INPUT below:
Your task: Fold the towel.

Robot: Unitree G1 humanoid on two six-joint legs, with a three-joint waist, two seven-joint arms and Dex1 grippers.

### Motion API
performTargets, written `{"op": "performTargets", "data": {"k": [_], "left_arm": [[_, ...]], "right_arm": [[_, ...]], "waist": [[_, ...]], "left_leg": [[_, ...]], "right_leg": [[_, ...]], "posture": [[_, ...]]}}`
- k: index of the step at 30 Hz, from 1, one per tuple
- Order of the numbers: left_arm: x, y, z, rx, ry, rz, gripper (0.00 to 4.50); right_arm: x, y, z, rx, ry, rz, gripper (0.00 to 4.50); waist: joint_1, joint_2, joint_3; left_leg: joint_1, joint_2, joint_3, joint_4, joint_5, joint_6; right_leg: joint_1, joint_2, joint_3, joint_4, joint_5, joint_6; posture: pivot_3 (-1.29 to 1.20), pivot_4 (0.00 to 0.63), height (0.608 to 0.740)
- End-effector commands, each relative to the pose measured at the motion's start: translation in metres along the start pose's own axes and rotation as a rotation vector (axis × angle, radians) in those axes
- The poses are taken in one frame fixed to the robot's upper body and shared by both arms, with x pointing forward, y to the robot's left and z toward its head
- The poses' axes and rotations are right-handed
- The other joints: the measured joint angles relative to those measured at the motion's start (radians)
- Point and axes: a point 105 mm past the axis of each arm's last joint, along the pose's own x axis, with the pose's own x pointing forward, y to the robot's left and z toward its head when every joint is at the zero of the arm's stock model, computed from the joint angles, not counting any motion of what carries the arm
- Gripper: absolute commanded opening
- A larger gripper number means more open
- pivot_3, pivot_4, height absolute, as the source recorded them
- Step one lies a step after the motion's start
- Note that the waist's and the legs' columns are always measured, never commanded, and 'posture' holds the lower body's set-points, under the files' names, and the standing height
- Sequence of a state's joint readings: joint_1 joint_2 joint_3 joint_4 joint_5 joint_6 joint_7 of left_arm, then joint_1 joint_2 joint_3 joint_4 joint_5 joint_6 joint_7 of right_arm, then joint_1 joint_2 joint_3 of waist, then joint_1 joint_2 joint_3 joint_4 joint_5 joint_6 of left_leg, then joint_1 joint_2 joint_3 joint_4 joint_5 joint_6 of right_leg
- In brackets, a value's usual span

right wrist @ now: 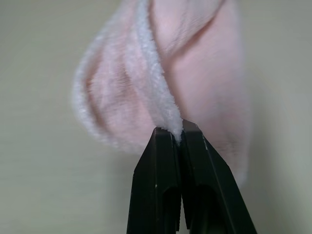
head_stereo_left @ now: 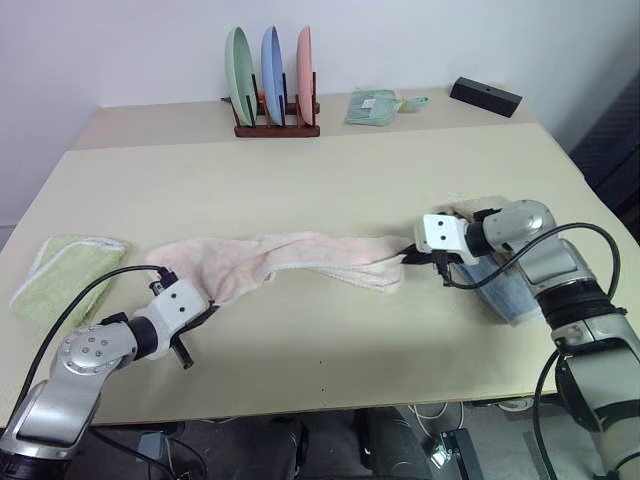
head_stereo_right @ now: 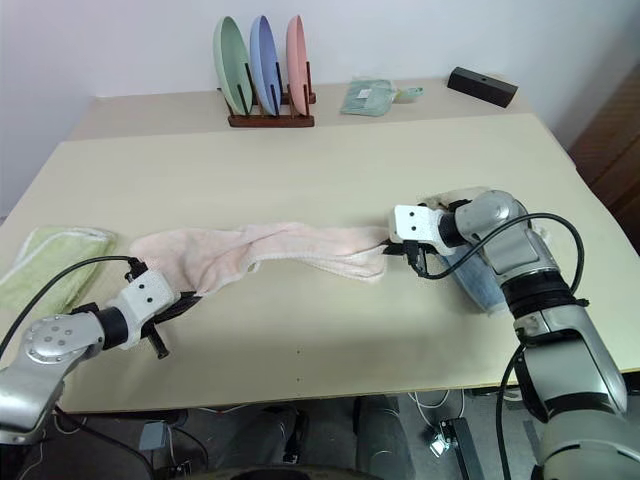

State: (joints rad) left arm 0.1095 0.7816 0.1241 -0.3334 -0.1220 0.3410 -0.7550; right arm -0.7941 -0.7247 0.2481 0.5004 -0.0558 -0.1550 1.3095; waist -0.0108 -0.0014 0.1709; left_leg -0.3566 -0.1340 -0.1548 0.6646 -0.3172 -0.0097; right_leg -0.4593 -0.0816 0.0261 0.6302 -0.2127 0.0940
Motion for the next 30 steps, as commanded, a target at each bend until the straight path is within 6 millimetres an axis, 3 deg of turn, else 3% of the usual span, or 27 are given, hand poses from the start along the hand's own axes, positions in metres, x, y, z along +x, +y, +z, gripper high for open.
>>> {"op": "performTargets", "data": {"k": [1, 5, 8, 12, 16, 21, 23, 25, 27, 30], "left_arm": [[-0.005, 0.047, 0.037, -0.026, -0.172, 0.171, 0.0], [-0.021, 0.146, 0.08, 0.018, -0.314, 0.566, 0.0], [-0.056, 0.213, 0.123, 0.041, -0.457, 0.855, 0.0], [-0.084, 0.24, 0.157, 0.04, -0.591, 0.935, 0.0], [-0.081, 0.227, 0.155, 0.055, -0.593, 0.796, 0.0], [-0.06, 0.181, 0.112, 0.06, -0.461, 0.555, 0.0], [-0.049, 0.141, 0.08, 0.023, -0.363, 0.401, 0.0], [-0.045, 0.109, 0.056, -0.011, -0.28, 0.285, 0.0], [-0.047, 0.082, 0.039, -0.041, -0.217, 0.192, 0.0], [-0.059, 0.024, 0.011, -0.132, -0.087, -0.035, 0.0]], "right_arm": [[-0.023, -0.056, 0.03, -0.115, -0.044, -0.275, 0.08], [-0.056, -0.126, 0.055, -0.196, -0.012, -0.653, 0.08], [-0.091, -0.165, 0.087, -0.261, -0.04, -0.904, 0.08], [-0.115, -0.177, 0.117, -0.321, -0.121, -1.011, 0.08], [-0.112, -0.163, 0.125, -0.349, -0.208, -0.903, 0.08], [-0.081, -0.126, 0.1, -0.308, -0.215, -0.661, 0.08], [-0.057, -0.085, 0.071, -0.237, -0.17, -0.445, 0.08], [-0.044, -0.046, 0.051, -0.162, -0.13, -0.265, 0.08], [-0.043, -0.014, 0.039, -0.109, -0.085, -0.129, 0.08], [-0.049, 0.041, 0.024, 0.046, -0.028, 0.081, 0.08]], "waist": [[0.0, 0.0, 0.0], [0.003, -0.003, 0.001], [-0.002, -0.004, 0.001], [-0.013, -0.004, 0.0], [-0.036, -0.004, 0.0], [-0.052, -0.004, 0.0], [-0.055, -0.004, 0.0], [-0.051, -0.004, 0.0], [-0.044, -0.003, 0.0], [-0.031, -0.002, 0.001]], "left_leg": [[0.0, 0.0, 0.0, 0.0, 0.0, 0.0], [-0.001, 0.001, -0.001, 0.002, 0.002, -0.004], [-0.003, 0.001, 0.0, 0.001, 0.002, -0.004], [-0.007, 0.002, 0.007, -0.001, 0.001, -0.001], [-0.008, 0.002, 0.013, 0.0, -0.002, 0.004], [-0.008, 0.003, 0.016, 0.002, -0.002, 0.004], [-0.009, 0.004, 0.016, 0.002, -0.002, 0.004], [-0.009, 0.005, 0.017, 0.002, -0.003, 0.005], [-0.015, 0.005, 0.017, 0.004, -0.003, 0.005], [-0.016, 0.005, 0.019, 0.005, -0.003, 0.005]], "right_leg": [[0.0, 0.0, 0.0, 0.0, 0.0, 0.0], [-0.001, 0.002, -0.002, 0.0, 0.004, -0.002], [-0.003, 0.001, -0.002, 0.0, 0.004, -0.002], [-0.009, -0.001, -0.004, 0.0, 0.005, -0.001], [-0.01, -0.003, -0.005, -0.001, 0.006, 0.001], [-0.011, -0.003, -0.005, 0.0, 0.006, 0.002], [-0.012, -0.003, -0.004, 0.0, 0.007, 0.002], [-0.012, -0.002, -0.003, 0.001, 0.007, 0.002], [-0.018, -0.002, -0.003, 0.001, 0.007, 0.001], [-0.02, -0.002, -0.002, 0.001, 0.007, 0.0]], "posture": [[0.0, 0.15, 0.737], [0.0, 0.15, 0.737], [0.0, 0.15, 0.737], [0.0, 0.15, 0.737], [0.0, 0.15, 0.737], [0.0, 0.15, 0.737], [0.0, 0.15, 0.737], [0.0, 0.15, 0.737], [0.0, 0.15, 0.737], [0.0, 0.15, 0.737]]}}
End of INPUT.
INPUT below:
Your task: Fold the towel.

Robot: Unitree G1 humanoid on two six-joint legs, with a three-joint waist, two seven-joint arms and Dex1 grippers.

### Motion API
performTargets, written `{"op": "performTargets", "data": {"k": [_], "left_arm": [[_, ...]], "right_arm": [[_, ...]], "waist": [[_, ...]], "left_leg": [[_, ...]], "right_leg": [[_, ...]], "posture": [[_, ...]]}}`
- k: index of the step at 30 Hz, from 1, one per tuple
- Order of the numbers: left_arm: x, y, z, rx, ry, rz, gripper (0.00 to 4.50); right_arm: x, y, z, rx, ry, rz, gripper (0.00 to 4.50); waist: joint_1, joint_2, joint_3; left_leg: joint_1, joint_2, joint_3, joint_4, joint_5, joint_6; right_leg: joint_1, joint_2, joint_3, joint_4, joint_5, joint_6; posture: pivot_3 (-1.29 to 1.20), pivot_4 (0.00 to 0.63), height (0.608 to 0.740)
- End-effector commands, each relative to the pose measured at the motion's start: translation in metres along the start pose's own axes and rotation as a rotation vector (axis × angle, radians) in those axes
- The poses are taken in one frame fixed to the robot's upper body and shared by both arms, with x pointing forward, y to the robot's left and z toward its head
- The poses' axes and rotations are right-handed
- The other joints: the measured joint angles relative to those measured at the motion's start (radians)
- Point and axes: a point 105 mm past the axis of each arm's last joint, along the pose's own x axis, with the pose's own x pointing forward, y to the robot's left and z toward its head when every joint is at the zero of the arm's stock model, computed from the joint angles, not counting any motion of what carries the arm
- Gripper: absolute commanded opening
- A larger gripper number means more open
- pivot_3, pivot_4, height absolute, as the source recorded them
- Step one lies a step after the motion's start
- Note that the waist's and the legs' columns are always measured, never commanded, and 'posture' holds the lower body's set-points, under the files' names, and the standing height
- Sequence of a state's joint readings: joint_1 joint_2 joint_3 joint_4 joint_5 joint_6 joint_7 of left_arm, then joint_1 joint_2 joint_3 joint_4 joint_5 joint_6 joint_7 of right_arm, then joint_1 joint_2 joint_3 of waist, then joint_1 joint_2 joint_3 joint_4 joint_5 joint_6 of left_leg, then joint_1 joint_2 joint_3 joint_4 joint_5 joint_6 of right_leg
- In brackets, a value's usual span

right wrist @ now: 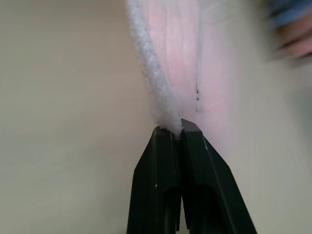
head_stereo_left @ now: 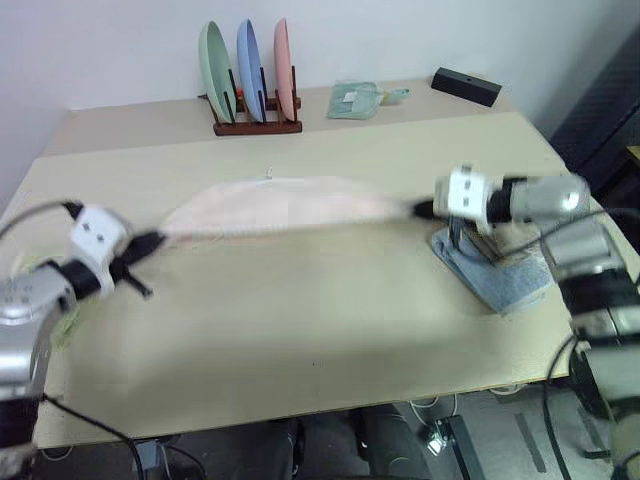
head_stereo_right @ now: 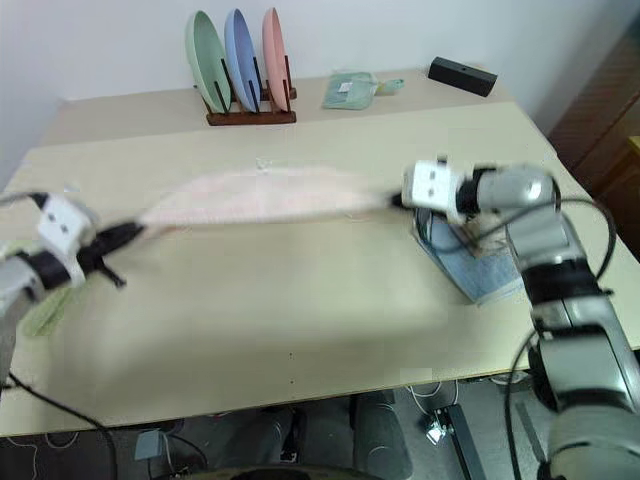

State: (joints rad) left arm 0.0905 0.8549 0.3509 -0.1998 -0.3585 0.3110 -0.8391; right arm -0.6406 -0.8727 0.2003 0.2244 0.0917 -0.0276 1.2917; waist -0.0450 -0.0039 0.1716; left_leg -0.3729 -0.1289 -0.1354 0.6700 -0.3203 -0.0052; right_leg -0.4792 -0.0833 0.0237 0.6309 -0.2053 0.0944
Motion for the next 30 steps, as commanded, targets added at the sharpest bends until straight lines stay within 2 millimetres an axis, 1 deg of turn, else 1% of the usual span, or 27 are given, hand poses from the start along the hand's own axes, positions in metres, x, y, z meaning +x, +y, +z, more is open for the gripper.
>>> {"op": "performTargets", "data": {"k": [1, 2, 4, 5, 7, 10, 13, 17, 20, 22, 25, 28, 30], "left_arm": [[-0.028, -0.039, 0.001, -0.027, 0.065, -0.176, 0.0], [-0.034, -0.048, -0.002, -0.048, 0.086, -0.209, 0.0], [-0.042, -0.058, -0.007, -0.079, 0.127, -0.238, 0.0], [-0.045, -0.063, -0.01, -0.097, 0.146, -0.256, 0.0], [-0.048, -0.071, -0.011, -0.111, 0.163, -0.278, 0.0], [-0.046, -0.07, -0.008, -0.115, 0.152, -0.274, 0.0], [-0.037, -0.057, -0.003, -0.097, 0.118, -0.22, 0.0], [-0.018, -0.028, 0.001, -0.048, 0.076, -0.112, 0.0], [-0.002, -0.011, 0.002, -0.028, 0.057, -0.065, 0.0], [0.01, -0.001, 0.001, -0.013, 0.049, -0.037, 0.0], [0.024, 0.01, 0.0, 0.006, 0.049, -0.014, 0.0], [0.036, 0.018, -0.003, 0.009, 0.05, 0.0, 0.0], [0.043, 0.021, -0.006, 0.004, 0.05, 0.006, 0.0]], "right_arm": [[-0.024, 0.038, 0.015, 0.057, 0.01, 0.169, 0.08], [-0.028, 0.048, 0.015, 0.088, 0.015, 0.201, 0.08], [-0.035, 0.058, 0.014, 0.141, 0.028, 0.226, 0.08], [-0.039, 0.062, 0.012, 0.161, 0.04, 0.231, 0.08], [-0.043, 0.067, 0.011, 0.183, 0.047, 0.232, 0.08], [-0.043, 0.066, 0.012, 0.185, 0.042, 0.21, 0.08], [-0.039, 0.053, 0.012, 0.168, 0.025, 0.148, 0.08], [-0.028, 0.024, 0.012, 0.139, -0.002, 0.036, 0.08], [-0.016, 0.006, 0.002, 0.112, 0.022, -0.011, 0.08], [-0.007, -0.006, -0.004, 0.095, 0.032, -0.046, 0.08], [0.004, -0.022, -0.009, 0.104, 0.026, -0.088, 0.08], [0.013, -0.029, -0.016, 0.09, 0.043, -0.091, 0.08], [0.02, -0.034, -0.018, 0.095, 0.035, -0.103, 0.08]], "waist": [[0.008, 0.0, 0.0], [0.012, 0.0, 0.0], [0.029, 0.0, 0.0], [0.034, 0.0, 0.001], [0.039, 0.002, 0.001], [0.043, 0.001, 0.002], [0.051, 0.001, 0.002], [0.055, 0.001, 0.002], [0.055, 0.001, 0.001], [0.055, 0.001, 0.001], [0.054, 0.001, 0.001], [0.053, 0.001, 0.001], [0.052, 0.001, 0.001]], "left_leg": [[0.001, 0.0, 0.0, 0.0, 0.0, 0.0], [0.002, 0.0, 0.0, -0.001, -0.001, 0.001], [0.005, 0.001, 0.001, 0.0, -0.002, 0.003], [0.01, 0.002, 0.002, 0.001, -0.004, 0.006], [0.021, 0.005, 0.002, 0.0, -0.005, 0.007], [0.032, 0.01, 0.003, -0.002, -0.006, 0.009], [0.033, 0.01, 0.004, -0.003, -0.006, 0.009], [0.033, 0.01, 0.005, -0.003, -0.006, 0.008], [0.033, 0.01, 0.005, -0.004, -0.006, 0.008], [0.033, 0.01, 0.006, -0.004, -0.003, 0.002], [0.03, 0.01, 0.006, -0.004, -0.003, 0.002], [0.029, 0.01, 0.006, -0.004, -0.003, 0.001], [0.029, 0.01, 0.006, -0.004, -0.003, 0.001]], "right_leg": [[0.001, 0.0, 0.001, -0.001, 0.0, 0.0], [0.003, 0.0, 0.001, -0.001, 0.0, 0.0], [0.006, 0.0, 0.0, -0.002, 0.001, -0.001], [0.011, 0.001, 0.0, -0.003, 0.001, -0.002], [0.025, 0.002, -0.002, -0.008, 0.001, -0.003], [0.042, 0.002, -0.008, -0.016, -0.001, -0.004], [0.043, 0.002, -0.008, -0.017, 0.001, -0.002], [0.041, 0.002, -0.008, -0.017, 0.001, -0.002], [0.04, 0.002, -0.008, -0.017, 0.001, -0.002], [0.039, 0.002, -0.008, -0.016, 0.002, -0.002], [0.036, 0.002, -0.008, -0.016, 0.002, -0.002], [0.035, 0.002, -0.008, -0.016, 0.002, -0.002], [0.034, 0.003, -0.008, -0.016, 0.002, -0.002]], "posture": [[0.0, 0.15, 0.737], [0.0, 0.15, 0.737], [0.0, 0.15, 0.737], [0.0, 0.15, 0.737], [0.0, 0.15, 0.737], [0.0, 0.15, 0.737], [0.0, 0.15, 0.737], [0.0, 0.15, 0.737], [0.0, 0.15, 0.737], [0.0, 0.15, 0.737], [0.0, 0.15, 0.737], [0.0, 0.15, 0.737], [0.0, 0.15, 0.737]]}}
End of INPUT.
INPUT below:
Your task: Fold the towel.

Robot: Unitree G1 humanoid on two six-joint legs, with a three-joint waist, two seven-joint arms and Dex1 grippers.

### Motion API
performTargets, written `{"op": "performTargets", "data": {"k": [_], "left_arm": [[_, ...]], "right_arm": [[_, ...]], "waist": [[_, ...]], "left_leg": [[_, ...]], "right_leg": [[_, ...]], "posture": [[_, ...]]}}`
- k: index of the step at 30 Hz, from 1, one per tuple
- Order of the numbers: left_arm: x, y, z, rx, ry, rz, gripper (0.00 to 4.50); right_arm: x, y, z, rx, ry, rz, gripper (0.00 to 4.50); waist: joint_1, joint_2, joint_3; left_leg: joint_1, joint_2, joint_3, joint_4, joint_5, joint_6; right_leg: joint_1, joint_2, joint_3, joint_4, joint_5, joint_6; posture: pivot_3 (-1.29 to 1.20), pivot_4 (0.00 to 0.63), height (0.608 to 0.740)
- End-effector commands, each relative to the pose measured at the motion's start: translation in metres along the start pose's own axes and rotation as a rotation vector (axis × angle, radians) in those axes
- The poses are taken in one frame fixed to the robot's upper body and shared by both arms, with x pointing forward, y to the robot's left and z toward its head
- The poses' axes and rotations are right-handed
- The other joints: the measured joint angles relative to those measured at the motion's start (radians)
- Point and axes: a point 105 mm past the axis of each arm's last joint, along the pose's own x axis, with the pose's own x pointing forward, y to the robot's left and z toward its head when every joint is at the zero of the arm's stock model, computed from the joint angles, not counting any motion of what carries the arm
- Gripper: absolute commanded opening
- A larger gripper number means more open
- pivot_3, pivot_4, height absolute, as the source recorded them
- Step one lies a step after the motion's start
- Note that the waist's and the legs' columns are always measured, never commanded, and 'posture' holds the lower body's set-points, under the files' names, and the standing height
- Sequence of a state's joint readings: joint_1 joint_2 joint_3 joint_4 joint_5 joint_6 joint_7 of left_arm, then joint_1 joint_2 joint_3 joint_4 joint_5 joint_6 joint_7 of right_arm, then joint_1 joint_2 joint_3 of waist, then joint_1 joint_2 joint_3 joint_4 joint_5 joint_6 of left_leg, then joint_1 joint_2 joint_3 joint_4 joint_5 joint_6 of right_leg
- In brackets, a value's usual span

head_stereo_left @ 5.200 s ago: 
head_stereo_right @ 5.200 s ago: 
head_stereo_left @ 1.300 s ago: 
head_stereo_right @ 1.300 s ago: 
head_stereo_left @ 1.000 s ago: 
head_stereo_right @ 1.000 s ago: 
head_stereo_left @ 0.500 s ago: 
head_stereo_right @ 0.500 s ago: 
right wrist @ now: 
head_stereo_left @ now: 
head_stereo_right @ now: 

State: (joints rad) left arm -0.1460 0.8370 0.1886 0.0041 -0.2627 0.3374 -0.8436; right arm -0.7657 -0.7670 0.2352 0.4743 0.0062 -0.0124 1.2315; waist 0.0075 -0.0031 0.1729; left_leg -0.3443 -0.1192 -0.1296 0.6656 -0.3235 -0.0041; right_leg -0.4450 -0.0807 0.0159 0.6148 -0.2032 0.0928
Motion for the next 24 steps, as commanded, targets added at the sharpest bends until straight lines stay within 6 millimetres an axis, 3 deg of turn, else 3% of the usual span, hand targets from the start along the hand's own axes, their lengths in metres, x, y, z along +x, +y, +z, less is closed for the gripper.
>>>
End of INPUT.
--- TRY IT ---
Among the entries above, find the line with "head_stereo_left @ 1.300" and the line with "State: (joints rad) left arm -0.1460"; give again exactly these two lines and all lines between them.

--- TASK RESPONSE ---
head_stereo_left @ 1.300 s ago: 
head_stereo_right @ 1.300 s ago: 
head_stereo_left @ 1.000 s ago: 
head_stereo_right @ 1.000 s ago: 
head_stereo_left @ 0.500 s ago: 
head_stereo_right @ 0.500 s ago: 
right wrist @ now: 
head_stereo_left @ now: 
head_stereo_right @ now: 

State: (joints rad) left arm -0.1460 0.8370 0.1886 0.0041 -0.2627 0.3374 -0.8436; right arm -0.7657 -0.7670 0.2352 0.4743 0.0062 -0.0124 1.2315; waist 0.0075 -0.0031 0.1729; left_leg -0.3443 -0.1192 -0.1296 0.6656 -0.3235 -0.0041; right_leg -0.4450 -0.0807 0.0159 0.6148 -0.2032 0.0928

The answer contains nothing more.